TIVAでは鎮静薬としてプロポフォールを, 鎮痛薬としてペンタゾシンを用い, 麻酔深度の指標にはbispectral index (BIS) モニターを使用した。前投薬は投与しなかった。入室後ペンタゾシン15~30 mg/bodyを静注, プロポフォール10 mg/kg/hrの静脈内持続投与を開始し, 無挿管自発呼吸下で意識消失させた。入眠後, プロポフォール4~6 mg/kg/hr持続投与で麻酔を維持した。声帯を内転させる際にプロポフォールの持続投与を中止し, 覚醒させ発声させた。発声させながら声帯の位置決めをした後, 再びプロポフォール持続投与を開始し意識を消失させ, 閉創した。

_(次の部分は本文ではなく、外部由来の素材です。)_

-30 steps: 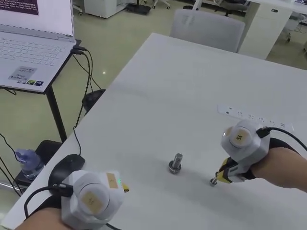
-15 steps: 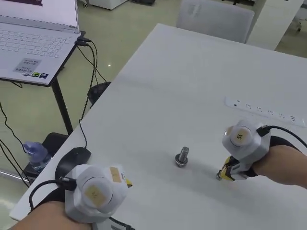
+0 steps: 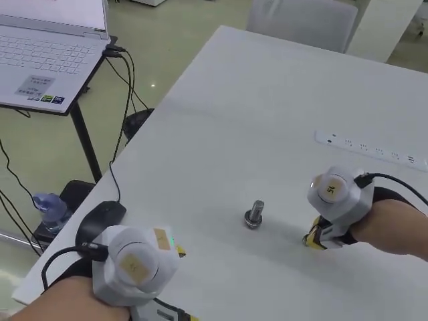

14例全例において良好な術中管理と術後音声が得られた。プロポフォール持続投与中のBIS値は60前後であったが, プロポフォール投与中止後226±66秒でBIS値は全例90以上となり, 術者との声帯位置決めの会話も鮮明に記憶していた。全例において術中の疼痛の訴えはなかった。術後, 最長発声持続時間 (maximum phonation time : 以下MPTと記す) は全例改善した。
無挿管自発呼吸下TIVAによる麻酔は, 従来の気管挿管による全身麻酔と局所麻酔の長所を兼ね備えた麻酔法であり, 術中覚醒下の音声モニタリングが必要な喉頭枠組み手術に有用である。